» Task goal: All lines of the listing below are to be printed again exactly.

» Input data:
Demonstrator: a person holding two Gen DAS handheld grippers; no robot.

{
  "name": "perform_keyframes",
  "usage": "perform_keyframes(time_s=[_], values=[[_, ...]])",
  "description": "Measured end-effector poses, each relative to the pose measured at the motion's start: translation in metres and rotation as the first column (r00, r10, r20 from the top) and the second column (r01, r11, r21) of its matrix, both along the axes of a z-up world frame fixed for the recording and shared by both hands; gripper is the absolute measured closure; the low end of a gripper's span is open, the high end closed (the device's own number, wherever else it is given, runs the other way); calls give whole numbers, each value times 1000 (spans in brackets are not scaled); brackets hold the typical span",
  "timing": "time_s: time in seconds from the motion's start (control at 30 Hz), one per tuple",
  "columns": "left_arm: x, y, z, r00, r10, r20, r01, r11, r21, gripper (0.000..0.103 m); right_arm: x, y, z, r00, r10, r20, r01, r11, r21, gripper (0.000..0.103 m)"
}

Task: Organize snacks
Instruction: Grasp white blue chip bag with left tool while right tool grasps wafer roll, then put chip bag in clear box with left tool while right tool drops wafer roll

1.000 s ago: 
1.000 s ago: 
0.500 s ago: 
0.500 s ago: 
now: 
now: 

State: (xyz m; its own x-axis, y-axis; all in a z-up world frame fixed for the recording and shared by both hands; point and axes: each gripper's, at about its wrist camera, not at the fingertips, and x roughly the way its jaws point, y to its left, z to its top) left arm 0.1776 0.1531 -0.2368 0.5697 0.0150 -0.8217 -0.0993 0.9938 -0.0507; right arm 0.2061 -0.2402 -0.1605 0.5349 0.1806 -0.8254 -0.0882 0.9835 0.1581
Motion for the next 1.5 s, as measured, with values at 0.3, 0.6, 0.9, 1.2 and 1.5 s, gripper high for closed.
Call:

» Solution for this task:
Demonstrator: a person holding two Gen DAS handheld grippers; no robot.

{
  "name": "perform_keyframes",
  "usage": "perform_keyframes(time_s=[_], values=[[_, ...]])",
  "description": "Measured end-effector poses, each relative to the pose measured at the motion's start: translation in metres and rotation as the first column (r00, r10, r20 from the top) and the second column (r01, r11, r21) of its matrix, both along the axes of a z-up world frame fixed for the recording and shared by both hands; gripper is the absolute measured closure; the low end of a gripper's span is open, the high end closed (the device's own number, wherever else it is given, runs the other way); calls give whole numbers, each value times 1000 (spans in brackets are not scaled); brackets hold the typical span",
  "timing": "time_s: time in seconds from the motion's start (control at 30 Hz), one per tuple",
  "columns": "left_arm: x, y, z, r00, r10, r20, r01, r11, r21, gripper (0.000..0.103 m); right_arm: x, y, z, r00, r10, r20, r01, r11, r21, gripper (0.000..0.103 m)"
}

Task: Organize snacks
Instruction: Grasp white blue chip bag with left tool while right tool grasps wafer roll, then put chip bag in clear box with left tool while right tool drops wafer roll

1.000 s ago: 
1.000 s ago: 
0.500 s ago: 
0.500 s ago: 
now: 
now: 

State: (xyz m; its own x-axis, y-axis; all in a z-up world frame fixed for the recording and shared by both hands; point and axes: each gripper's, at about its wrist camera, not at the fingertips, and x roughly the way its jaws point, y to its left, z to its top) left arm 0.1776 0.1531 -0.2368 0.5697 0.0150 -0.8217 -0.0993 0.9938 -0.0507; right arm 0.2061 -0.2402 -0.1605 0.5349 0.1806 -0.8254 -0.0882 0.9835 0.1581
Motion for the next 1.5 s, as measured, with values at 0.3, 0.6, 0.9, 1.2 and 1.5 s, gripper high for closed.
Call:

No more is needed for this answer.